Issue 1685962: socket.getaddrinfo() should take an address tuple. (original) (raw)
The getaddrinfo call should not take separate host and port parameters. Instead, it should take the same address tuples as every other python socket function, i.e. it's signature should be
getaddrinfo( address_tuple[, family[, socktype[, proto[, flags]]]])
This is because all python socket calls take a (host, port) tuple as an address.
However, functions that take a tuple are then forced to unpack that tuple in order to call getaddrinfo. The problem is that this is error prone. Consider the following code
def my_trivial_socket_function(address_tuple, a=None): host, port = address_tuple for result in getaddrinfo(host, port, 0, 0, 0): whatever(*result)

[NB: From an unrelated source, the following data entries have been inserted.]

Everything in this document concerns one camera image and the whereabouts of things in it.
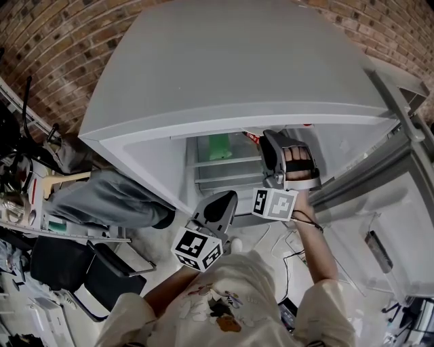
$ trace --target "brick wall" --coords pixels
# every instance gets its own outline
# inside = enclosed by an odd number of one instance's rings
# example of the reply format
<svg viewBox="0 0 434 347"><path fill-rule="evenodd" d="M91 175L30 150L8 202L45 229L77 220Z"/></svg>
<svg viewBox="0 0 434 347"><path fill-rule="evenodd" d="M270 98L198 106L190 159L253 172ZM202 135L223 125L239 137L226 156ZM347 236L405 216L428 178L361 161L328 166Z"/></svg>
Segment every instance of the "brick wall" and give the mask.
<svg viewBox="0 0 434 347"><path fill-rule="evenodd" d="M391 62L434 90L434 13L425 0L301 0L366 54ZM0 75L62 132L77 131L104 66L136 16L164 0L9 0L0 8ZM424 109L429 118L432 100Z"/></svg>

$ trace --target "white floor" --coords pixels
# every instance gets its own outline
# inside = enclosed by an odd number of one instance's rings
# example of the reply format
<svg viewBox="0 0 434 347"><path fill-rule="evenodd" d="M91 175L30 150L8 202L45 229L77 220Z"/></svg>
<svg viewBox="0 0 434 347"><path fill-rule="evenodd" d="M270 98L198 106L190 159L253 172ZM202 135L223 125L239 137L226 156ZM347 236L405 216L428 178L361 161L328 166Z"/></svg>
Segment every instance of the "white floor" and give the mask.
<svg viewBox="0 0 434 347"><path fill-rule="evenodd" d="M170 246L180 226L184 226L187 217L178 213L175 222L166 230L143 228L128 230L132 238L131 246L145 259L152 260L157 265L157 271L145 274L147 283L143 293L158 285L178 268L175 257L170 252ZM280 222L263 224L249 228L238 228L228 231L230 237L239 237L243 241L243 250L255 249L270 266L275 280L275 297L280 302L287 291L288 297L299 305L304 292L312 285L309 270L298 256L289 258L288 276L283 257L299 250L299 240ZM30 304L25 291L17 292L12 285L12 276L4 274L3 286L10 293L7 300L0 301L1 310L14 310L14 314L3 315L1 319L12 333L36 333L33 321L26 308ZM348 308L348 318L354 324L360 336L360 346L379 346L387 326L386 316L380 313L381 308L388 306L391 295L377 291L369 291L366 297L354 290L349 284L342 283L342 291ZM106 310L84 288L78 296L97 315L105 315ZM93 346L101 323L92 322L80 309L73 310L64 307L64 313L76 347Z"/></svg>

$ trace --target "person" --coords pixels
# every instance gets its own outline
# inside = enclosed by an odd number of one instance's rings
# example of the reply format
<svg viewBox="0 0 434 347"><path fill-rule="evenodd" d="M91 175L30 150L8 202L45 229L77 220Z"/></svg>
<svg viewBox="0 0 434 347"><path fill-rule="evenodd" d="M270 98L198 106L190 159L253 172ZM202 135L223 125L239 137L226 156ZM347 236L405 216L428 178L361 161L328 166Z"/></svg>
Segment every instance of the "person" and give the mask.
<svg viewBox="0 0 434 347"><path fill-rule="evenodd" d="M309 159L302 148L285 150L286 161ZM287 173L302 180L309 171ZM298 194L295 218L315 221L308 192ZM117 300L96 347L354 346L338 286L338 270L322 233L296 222L314 286L306 291L291 335L281 322L274 283L255 252L240 253L241 240L205 273L181 268L145 295Z"/></svg>

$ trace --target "office chair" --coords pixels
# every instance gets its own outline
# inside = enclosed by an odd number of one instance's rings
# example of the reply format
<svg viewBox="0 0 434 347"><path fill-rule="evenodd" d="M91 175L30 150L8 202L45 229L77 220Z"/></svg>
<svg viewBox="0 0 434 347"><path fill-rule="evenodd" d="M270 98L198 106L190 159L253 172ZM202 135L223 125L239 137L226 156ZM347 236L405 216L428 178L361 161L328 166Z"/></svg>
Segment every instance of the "office chair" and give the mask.
<svg viewBox="0 0 434 347"><path fill-rule="evenodd" d="M140 294L146 279L143 270L134 272L107 245L87 245L51 237L38 237L31 254L31 276L52 290L67 290L75 303L91 320L101 322L107 317L92 314L74 294L82 284L111 311L123 293Z"/></svg>

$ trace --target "green object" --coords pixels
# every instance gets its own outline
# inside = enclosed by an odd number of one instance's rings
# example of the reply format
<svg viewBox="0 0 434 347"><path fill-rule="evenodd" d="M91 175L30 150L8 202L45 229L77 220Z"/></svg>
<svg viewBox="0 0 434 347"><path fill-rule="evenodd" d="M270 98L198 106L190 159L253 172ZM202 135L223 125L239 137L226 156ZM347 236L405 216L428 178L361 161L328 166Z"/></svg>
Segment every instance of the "green object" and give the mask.
<svg viewBox="0 0 434 347"><path fill-rule="evenodd" d="M228 134L208 136L210 140L210 160L227 159L232 157L231 143Z"/></svg>
<svg viewBox="0 0 434 347"><path fill-rule="evenodd" d="M66 223L57 223L52 222L51 220L48 222L48 230L55 232L66 232Z"/></svg>

I can then call this function like so, and get a weird error
my_trivial_socket_function("lo", 80)
because the outcome of
host, port = "lo"
is
host = "l" ; port = "o"
One solution to this problem is to force every socket function, trivial or otherwise, to do error checking on the address tuple, like so
def my_trivial_socket_function(address_tuple,a=None): assert type(address_tuple) is type( () ) assert type(address_tuple[0]) is type("") assert type(address_tuple[1]) is type(0) host, port = address_tuple for result in getaddrinfo(host, port, 0, 0, 0): pass
But since the only reason the function has to unpack the tuple is to pass it to getaddrinfo, then the correct solution is to make getaddrinfo accept the same address format as every other python socket function.
I think the original reason why getaddrinfo() has been designed to accept separate host and port args instead of a tuple is because the original C call does the same: http://www2.research.att.com/~gsf/man/man3/getaddrinfo.html
Despite this apparently looks somewhat inconsistent with other calls like bind(), connect() and connect_ex() which take an address tuple, they reflect the original C behavior in the same manner, also because they're fundamentally different than getaddrinfo(), so I see no valid reason to change this situation.